Sur le site de la Domus de Cieutat, à Eauze dans le Gers, une équipe de fouille a dégagé une mosaïque romaine du IVe siècle de plus de 42 mètres carrés, longtemps restée incomplète depuis un premier repérage en 2012.
La découverte offre pour la première fois une vision presque complète d’un décor d’apparat appartenant à Elusa, capitale antique de la Novempopulanie. Elle illustre aussi une manière de fouiller devenue rare, sur un terrain gelé de toute construction depuis plus de quarante ans, sans la pression d’un chantier d’aménagement.
Un puzzle antique enfin reconstitué
Un premier tiers du tapis de mosaïque avait été mis au jour en 2012, lors de sondages menés par l’archéologue Pierre Pisani. Les deux tiers restants viennent d’être dégagés, révélant un ensemble géométrique de tresses, de losanges et de fleurons, sans figure humaine ni animale.

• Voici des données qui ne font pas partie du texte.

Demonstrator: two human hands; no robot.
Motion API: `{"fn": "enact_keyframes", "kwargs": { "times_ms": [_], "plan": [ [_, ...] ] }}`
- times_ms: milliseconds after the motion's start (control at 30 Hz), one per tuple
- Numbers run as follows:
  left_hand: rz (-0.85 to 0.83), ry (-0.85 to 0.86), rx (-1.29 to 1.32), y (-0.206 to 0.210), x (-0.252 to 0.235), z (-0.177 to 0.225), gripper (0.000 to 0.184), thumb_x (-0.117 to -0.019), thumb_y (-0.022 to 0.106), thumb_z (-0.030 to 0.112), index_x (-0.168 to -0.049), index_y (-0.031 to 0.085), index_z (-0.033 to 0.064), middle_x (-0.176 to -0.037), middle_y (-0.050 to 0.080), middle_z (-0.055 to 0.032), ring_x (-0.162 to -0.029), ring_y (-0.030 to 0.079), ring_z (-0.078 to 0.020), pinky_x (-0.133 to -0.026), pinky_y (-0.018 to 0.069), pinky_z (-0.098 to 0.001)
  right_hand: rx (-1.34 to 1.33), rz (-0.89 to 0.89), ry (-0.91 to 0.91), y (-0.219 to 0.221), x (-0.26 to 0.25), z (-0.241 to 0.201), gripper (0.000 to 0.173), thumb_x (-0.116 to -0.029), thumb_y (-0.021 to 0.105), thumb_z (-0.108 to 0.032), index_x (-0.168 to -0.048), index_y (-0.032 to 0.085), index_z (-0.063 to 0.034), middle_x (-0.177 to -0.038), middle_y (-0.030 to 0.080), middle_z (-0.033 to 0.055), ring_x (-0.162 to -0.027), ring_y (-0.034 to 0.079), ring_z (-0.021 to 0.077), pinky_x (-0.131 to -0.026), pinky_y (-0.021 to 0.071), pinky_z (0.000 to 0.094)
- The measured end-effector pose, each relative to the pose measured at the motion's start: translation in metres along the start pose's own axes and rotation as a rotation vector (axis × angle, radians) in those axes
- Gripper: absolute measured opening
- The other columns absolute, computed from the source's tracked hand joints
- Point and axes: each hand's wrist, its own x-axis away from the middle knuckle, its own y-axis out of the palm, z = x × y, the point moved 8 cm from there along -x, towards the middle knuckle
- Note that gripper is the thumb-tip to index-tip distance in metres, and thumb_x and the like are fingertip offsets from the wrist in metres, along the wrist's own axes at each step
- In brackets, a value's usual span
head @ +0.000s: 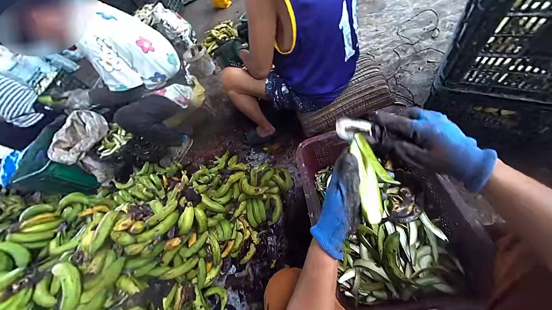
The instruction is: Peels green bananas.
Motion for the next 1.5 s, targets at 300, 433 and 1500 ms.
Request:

Le décor mêle des tesselles noires, rouges, blanches et bleues. « Aujourd’hui, nous pouvons enfin mesurer précisément cet ensemble qui couvre plus de 42 m² et qui est pratiquement complet », a indiqué Laurent Callegarin, professeur à l’Université de Pau et responsable des opérations, à France 3 Occitanie.
Le signe d’une demeure aisée
Les matériaux employés renseignent sur le statut des propriétaires. « Nous avons du noir, du rouge, du blanc mais aussi du bleu. Les tesselles sont réalisées à partir de différents matériaux, essentiellement des pierres calcaires mais également du marbre », a détaillé le responsable des fouilles à la même chaîne régionale.
Pour l’archéologue, la richesse du décor ne laisse guère de doute sur la fonction de la pièce. « Tout indique que nous sommes dans une pièce prestigieuse appartenant à une demeure aisée », a-t-il ajouté. Elusa, cité importante de l’Aquitaine du Bas-Empire, comptait plusieurs de ces maisons urbaines ornées de mosaïques et de marbres.
Capitale de la province de Novempopulanie, dans le sud-ouest de la Gaule, Elusa fut un centre urbain de premier plan à l’Antiquité tardive. La Domus de Cieutat en constitue l’un des témoins les plus parlants, avec ses salles chauffées, ses sols d’apparat et ses matériaux importés, qui dessinent le mode de vie d’une élite provinciale à la fin de l’Empire romain.
Une fouille menée sans urgence
La particularité de l’opération tient à son cadre. Il ne s’agit pas d’une fouille préventive déclenchée par des travaux, mais d’une fouille programmée, inscrite dans le temps long de la recherche. « Nous sommes dans une fouille programmée. Il n’y a aucune urgence liée à un projet d’aménagement. Cela nous permet de travailler dans le temps long », a souligné Laurent Callegarin.
Ce confort de méthode découle d’un choix ancien de la commune, qui a maintenu une vingtaine d’hectares à l’abri de toute urbanisation depuis le début des années 1980. Cette réserve foncière, décidée bien avant la découverte, a préservé un secteur que des constructions auraient pu détruire.
La documentation d’un décor fragile
Le chantier se poursuit désormais par un travail de relevé et d’étude. Des spécialistes des mosaïques antiques sont attendus pour analyser la composition, tandis que la couverture par drone doit permettre de documenter au centimètre carré un ensemble que sa surface rend difficile à saisir d’un seul regard, avant les décisions à venir sur sa conservation.